Line by line, transcribe the data below exactly and pass over the images.

* [SUPPLIED DATA]:
# # # # # # #
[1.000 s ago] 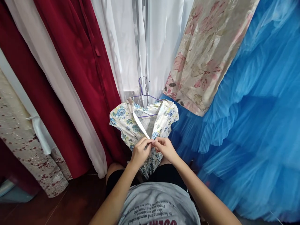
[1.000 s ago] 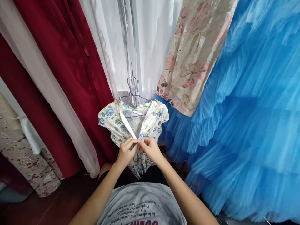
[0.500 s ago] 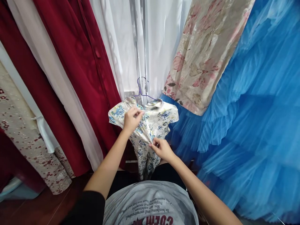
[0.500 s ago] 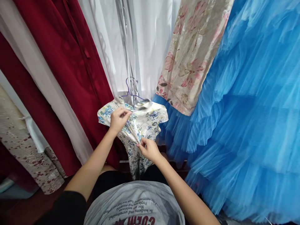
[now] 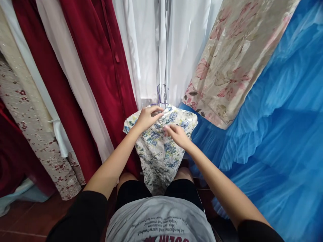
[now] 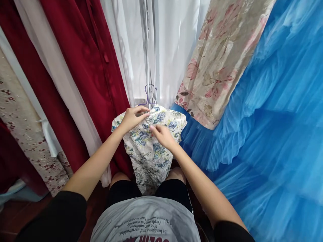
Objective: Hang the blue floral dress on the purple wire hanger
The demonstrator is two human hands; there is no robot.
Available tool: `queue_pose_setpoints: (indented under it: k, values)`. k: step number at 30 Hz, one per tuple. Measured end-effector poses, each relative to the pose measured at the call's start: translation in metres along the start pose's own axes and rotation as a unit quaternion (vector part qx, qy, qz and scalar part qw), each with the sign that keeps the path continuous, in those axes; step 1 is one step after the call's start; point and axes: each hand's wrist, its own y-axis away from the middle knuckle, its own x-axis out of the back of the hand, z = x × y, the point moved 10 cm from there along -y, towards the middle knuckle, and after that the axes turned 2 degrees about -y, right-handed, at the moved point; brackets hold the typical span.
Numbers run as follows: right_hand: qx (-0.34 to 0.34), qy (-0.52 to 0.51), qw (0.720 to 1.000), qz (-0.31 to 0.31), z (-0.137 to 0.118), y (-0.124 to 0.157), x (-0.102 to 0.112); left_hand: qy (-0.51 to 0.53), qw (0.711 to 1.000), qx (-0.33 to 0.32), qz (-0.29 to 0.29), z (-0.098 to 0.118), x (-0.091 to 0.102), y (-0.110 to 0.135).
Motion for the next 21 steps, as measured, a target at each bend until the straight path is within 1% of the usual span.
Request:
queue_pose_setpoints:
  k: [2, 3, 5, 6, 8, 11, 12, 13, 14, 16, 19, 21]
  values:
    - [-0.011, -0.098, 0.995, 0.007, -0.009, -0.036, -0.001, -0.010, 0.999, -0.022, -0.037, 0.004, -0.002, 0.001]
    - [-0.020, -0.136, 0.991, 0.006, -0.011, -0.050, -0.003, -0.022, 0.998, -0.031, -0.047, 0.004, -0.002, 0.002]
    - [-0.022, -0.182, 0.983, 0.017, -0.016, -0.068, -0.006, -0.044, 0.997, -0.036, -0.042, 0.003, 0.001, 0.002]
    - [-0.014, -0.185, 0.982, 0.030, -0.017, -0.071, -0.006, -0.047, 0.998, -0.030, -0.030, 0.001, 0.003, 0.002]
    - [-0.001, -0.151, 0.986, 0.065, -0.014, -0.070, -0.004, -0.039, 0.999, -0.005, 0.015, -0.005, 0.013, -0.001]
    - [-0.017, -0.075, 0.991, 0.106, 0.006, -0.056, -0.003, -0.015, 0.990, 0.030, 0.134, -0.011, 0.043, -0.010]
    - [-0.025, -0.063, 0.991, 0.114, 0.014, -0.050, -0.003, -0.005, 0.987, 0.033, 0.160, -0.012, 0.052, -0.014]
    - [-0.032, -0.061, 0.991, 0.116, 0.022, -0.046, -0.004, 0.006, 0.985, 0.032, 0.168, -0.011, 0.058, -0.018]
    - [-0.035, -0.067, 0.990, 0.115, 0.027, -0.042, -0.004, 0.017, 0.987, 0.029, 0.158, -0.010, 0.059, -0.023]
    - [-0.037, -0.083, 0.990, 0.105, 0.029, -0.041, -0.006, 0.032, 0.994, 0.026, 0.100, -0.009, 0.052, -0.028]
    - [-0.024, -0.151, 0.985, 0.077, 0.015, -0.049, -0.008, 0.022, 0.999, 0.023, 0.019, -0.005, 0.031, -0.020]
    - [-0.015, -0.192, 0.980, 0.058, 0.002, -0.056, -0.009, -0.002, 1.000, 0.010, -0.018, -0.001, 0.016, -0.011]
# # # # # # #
* [RESULT]:
[1.000 s ago] 
[1.000 s ago] 
[0.500 s ago] 
[0.500 s ago] 
[now] 
[now] 
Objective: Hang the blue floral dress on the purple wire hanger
The demonstrator is two human hands; there is no robot.
Available tool: `queue_pose_setpoints: (indented under it: k, values)`. k: step number at 30 Hz, one per tuple. Measured end-effector poses, each relative to the pose measured at the call's start: translation in metres along the start pose's own axes and rotation as a unit quaternion (vector part qx, qy, qz and scalar part qw), each with the sign that keeps the path continuous, in those axes; step 1 is one step after the call's start; point and axes: each hand's wrist, its own y-axis away from the middle knuckle, its own x-axis out of the back of the hand, z = x × y, the point moved 10 cm from there along -y, towards the middle knuckle, and after that the axes turned 2 degrees about -y, right-handed, at the moved point; brackets hold the typical span.
Numbers run as follows: right_hand: qx (-0.34 to 0.34), qy (-0.52 to 0.51), qw (0.720 to 1.000), qz (-0.31 to 0.31), z (-0.137 to 0.118), y (-0.124 to 0.157), x (-0.102 to 0.112); left_hand: qy (-0.51 to 0.53), qw (0.711 to 1.000), qx (-0.33 to 0.32), qz (-0.29 to 0.29), z (-0.098 to 0.118), x (-0.091 to 0.102), y (-0.110 to 0.135).
Motion for the next 21 steps, as measured, a target at each bend until the straight path is within 1% of the usual span.
Request:
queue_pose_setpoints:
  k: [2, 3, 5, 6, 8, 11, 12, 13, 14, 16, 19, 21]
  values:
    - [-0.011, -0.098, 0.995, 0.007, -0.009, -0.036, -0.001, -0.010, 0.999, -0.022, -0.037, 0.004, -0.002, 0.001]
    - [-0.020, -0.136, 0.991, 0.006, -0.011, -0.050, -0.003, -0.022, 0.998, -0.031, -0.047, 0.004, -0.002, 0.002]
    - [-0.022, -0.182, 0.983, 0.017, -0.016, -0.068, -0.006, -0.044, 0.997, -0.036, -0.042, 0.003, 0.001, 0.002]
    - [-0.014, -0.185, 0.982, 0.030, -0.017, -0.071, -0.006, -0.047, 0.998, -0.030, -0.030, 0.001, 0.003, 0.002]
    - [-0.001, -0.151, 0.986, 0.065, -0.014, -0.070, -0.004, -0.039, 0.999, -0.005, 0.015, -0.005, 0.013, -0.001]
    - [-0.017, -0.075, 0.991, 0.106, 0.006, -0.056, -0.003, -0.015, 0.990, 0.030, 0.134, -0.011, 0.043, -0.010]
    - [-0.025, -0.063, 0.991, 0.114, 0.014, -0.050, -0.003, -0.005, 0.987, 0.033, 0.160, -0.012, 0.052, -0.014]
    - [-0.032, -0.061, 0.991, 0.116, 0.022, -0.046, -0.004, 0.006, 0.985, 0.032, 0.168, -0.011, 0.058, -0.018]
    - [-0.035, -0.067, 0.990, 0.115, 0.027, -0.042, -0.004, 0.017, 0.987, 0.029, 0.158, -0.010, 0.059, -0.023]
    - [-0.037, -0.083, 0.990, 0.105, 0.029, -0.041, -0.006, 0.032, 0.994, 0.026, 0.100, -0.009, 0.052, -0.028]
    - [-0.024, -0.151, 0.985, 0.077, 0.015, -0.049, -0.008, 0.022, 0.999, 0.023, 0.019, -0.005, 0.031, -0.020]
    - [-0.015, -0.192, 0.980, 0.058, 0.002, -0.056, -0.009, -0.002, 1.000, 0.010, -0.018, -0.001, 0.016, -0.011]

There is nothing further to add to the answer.